Official Implementation of DAFormer: Improving Network Architectures and Training Strategies for Domain-Adaptive Semantic Segmentation

Last update: Dec 29, 2022

Related tags

Deep Learning DAFormer

Overview

DAFormer: Improving Network Architectures and Training Strategies for Domain-Adaptive Semantic Segmentation

[Arxiv] [Paper]

As acquiring pixel-wise annotations of real-world images for semantic segmentation is a costly process, a model can instead be trained with more accessible synthetic data and adapted to real images without requiring their annotations. This process is studied in Unsupervised Domain Adaptation (UDA).

Even though a large number of methods propose new UDA strategies, they are mostly based on outdated network architectures.
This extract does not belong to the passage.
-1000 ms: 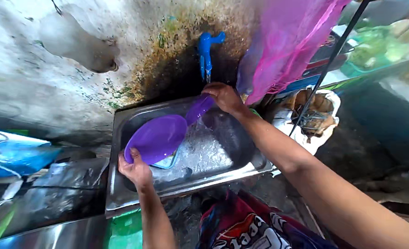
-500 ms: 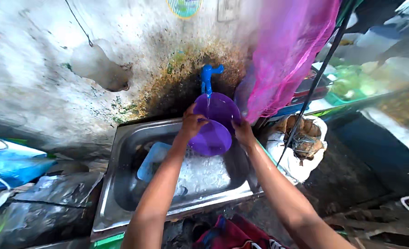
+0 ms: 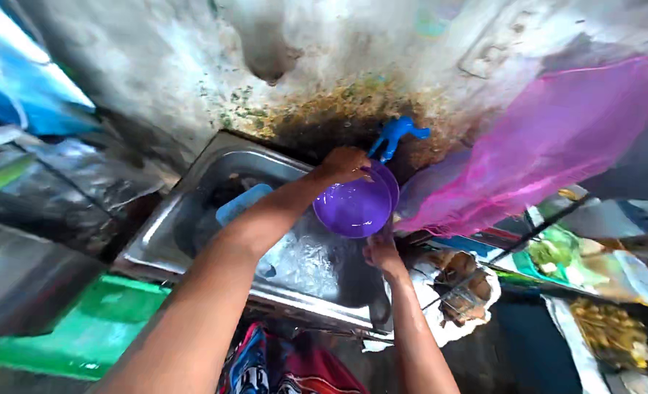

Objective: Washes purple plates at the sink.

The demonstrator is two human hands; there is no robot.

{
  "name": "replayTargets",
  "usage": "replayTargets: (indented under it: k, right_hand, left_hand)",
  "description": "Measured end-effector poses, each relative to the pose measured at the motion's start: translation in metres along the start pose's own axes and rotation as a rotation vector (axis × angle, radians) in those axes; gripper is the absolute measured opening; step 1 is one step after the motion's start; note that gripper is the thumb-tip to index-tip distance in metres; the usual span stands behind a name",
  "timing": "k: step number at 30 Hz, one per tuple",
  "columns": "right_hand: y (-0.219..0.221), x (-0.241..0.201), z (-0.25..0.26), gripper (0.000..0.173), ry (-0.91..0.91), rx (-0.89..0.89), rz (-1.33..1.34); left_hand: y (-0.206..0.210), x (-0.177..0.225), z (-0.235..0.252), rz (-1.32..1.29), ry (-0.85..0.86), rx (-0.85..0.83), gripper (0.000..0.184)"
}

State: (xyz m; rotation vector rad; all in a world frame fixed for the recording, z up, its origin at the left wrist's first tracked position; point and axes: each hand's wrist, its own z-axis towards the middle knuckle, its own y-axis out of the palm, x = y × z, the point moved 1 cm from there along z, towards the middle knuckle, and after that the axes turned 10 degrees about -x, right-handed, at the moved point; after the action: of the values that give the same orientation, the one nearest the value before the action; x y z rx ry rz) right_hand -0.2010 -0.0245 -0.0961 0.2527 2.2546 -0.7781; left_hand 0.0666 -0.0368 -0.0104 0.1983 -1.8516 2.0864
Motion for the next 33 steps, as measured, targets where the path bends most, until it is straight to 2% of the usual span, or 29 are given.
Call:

In this work, we particularly study the influence of the network architecture on UDA performance and propose DAFormer, a network architecture tailored for UDA. It consists of a Transformer encoder and a multi-level context-aware feature fusion decoder.

DAFormer is enabled by three simple but crucial training strategies to stabilize the training and to avoid overfitting the source domain: While the Rare Class Sampling on the source domain improves the quality of pseudo-labels by mitigating the confirmation bias of self-training towards common classes, the Thing-Class ImageNet Feature Distance and a Learning Rate Warmup promote feature transfer from ImageNet pretraining.

DAFormer significantly improves the state-of-the-art performance by 10.8 mIoU for GTA→Cityscapes and by 5.4 mIoU for Synthia→Cityscapes and enables learning even difficult classes such as train, bus, and truck well.

The strengths of DAFormer, compared to the previous state-of-the-art UDA method ProDA, can also be observed in qualitative examples from the Cityscapes validation set.

For more information on DAFormer, please check our [Paper].

If you find this project useful in your research, please consider citing:

@article{hoyer2021daformer,
  title={DAFormer: Improving Network Architectures and Training Strategies for Domain-Adaptive Semantic Segmentation},
  author={Hoyer, Lukas and Dai, Dengxin and Van Gool, Luc},
  journal={arXiv preprint arXiv:2111.14887},
  year={2021}
}

Setup Environment

For this project, we used python 3.8.5. We recommend setting up a new virtual environment:

python -m venv ~/venv/daformer
source ~/venv/daformer/bin/activate

In that environment, the requirements can be installed with:

pip install -r requirements.txt -f https://download.pytorch.org/whl/torch_stable.html
pip install mmcv-full==1.3.7  # requires the other packages to be installed first

Further, please download the MiT weights and a pretrained DAFormer using the following script. If problems occur with the automatic download, please follow the instructions for a manual download within the script.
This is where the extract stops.